- **TASK PROMPT**: Could you filter the listing for lines with the word "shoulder" and return them?

- **DATA SEGMENT**:
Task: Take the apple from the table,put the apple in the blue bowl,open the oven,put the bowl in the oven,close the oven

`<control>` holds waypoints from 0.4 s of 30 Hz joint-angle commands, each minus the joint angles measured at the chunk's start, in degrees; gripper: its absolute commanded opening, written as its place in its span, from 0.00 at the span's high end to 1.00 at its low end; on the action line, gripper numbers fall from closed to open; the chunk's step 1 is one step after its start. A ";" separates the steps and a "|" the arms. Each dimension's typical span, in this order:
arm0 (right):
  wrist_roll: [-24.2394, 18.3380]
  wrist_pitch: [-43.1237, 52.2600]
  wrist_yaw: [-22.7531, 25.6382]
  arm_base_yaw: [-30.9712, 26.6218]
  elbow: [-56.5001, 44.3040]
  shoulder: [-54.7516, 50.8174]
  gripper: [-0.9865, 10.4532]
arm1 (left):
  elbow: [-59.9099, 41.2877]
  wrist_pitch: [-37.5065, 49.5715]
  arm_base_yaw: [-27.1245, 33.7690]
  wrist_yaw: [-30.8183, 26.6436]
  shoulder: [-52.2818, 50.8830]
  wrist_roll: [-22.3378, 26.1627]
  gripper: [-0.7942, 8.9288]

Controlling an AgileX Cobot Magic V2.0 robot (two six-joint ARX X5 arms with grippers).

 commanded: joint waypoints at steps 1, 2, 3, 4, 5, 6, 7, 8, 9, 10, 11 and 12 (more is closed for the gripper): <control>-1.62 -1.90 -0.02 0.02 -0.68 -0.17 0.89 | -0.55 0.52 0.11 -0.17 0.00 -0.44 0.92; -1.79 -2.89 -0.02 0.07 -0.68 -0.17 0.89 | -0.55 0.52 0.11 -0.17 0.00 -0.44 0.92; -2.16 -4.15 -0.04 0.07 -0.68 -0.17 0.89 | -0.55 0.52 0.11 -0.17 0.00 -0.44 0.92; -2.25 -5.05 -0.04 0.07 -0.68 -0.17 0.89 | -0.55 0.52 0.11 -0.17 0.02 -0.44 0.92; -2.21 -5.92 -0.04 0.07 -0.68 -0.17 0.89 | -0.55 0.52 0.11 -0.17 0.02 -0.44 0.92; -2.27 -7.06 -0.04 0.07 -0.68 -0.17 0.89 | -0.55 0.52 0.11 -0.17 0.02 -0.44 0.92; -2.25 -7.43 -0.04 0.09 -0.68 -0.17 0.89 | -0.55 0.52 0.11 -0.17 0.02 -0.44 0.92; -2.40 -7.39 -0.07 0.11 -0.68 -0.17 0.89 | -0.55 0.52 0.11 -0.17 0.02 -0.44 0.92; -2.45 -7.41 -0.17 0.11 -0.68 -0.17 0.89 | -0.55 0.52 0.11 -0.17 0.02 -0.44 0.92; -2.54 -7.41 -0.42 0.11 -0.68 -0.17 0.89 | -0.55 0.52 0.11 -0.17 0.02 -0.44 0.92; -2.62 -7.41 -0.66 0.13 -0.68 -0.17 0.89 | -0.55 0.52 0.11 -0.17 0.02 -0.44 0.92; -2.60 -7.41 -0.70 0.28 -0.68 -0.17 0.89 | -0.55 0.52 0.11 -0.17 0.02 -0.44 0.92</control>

- **TASK SOLUTION**:
  shoulder: [-54.7516, 50.8174]
  shoulder: [-52.2818, 50.8830]

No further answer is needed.